Stored dataset items:
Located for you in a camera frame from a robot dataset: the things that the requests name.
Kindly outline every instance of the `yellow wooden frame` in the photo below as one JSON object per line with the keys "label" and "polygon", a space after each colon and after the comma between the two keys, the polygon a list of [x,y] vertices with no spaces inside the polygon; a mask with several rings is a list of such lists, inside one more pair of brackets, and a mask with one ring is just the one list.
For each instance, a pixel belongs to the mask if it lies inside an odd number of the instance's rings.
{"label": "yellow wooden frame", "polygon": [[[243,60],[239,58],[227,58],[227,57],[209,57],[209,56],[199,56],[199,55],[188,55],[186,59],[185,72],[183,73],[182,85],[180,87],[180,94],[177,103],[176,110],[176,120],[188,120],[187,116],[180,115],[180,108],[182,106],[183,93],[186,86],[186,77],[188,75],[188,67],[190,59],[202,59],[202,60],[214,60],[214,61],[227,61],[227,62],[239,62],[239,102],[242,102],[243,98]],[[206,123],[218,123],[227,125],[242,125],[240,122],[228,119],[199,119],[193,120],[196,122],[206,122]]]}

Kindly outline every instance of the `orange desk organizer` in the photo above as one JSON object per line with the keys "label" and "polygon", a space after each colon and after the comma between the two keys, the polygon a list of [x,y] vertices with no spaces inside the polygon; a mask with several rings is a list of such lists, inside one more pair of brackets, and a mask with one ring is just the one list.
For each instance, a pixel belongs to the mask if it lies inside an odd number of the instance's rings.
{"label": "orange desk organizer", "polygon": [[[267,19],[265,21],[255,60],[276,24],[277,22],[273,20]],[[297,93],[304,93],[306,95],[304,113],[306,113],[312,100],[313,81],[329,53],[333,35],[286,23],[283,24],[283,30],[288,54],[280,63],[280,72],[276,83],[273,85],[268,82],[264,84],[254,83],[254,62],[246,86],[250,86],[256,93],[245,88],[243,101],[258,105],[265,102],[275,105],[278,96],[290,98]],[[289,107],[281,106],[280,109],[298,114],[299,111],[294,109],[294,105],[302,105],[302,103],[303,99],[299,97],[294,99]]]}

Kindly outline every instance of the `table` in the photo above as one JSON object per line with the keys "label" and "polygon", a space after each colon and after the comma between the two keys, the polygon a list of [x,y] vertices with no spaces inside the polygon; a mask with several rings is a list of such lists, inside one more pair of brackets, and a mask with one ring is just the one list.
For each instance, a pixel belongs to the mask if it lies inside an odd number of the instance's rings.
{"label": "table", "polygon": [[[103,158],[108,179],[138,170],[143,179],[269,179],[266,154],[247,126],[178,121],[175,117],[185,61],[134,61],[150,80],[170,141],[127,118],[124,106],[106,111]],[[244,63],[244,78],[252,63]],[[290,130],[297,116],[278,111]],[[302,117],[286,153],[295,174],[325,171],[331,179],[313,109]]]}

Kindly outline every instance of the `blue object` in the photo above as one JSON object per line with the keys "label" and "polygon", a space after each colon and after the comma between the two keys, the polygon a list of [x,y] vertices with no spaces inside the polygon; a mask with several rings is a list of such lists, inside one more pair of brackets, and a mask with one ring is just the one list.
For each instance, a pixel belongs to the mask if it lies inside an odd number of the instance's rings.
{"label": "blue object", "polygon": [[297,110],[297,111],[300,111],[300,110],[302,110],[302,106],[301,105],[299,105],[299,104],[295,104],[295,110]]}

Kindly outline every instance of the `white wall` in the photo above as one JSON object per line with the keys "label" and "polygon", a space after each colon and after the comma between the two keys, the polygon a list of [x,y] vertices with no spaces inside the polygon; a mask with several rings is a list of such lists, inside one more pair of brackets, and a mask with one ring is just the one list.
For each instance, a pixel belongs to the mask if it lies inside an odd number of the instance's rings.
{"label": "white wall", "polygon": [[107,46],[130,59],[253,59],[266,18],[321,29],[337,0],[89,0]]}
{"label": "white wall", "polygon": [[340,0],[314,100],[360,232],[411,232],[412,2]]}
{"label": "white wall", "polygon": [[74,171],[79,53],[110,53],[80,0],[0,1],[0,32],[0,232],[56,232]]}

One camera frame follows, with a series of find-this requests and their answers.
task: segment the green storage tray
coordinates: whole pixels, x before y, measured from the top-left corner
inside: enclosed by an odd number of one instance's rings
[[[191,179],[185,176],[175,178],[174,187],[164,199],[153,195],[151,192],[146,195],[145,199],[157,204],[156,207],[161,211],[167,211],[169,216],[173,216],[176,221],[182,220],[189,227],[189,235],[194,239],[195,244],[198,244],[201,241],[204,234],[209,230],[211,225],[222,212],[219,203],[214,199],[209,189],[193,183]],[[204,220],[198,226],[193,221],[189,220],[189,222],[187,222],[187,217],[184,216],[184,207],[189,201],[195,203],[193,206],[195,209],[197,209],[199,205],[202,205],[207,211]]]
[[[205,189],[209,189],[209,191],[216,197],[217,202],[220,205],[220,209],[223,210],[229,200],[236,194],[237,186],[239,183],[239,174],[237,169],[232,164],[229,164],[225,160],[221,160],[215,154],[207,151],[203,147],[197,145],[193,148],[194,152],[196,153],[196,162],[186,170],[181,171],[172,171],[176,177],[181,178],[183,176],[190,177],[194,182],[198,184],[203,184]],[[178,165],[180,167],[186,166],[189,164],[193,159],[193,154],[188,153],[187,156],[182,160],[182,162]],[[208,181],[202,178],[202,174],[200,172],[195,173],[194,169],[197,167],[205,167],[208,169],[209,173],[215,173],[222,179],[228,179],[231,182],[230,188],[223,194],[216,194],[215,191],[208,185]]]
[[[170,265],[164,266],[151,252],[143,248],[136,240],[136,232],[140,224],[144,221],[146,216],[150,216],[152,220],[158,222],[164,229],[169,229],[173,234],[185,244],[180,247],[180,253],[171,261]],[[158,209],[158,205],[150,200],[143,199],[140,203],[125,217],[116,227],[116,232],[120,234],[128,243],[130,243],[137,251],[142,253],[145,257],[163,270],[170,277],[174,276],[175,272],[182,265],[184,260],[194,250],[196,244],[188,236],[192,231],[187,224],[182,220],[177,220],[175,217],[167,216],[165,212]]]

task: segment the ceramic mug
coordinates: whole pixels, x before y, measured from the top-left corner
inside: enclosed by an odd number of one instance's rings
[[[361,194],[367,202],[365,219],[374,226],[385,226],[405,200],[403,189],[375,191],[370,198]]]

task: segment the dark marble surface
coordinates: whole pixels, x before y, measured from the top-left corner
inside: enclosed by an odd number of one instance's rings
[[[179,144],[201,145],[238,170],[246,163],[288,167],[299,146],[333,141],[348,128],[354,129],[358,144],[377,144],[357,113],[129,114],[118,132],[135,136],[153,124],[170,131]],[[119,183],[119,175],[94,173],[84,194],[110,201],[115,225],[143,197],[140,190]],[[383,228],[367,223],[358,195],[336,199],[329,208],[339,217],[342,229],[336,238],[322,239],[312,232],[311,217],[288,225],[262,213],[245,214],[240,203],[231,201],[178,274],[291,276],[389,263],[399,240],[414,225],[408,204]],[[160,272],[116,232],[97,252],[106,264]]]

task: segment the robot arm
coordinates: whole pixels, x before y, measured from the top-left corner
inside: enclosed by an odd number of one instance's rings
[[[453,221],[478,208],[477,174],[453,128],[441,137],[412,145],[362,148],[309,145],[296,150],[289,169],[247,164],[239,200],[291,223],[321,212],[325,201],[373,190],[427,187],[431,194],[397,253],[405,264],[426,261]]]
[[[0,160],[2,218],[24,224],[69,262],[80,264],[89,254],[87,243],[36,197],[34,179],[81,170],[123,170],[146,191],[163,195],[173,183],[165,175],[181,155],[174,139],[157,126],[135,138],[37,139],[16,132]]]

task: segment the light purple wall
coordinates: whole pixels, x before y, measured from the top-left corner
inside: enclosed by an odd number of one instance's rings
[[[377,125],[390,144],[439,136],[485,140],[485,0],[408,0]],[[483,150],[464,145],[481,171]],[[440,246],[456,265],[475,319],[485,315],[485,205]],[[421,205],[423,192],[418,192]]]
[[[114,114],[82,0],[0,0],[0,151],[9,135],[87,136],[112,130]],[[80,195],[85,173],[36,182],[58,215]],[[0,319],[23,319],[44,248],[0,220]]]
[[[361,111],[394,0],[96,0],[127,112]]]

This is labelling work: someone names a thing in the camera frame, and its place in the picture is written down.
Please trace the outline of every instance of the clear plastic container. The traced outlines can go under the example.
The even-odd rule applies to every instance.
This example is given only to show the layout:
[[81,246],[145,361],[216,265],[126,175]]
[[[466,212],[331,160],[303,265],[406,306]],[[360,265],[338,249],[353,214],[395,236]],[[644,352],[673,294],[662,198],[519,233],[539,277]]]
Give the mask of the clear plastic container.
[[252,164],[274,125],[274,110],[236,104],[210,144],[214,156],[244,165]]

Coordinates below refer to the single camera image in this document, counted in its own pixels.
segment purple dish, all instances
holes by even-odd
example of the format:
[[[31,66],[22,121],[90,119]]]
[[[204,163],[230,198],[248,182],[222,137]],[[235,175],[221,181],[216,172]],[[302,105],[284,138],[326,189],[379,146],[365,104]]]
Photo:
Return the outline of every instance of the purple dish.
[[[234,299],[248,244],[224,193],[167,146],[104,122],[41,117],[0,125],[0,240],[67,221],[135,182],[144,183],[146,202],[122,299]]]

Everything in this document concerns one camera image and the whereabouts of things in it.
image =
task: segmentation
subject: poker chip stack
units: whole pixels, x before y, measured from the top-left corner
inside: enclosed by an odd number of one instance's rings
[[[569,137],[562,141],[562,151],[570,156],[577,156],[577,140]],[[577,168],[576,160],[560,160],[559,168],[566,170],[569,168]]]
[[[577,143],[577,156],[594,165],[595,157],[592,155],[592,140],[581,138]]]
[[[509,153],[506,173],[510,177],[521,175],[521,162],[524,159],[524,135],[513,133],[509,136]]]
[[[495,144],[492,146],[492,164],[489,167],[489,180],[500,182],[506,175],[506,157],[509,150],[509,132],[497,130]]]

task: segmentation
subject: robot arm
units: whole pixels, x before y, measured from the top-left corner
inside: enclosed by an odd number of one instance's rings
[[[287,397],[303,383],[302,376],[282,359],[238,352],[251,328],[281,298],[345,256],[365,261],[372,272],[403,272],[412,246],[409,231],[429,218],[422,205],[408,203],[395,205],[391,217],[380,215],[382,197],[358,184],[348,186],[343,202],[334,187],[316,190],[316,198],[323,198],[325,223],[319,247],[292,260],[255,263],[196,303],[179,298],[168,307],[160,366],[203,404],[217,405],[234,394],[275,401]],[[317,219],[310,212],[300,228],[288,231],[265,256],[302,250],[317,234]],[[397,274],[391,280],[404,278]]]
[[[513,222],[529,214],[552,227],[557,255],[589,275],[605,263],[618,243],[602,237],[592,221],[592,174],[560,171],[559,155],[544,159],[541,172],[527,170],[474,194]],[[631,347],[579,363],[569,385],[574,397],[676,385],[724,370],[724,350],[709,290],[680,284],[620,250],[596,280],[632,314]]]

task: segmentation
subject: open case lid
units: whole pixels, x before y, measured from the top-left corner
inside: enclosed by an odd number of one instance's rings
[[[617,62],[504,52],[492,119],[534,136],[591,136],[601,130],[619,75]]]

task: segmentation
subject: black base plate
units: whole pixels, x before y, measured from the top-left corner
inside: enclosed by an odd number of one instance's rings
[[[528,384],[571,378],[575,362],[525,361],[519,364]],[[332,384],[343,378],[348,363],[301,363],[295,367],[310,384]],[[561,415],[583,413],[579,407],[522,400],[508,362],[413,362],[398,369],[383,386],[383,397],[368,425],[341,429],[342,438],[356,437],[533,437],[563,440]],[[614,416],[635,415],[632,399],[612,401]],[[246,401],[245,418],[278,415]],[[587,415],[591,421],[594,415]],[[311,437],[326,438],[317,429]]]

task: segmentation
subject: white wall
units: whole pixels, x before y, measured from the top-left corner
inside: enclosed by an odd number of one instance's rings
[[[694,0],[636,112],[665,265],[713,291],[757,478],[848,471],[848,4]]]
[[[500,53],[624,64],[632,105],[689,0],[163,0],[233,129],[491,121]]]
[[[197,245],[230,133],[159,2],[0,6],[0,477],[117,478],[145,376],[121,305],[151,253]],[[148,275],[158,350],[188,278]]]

**REQUIRED WORK:** If a line in the entries above contains "requests", include it in the count, then report only the total.

**SOLUTION:** 2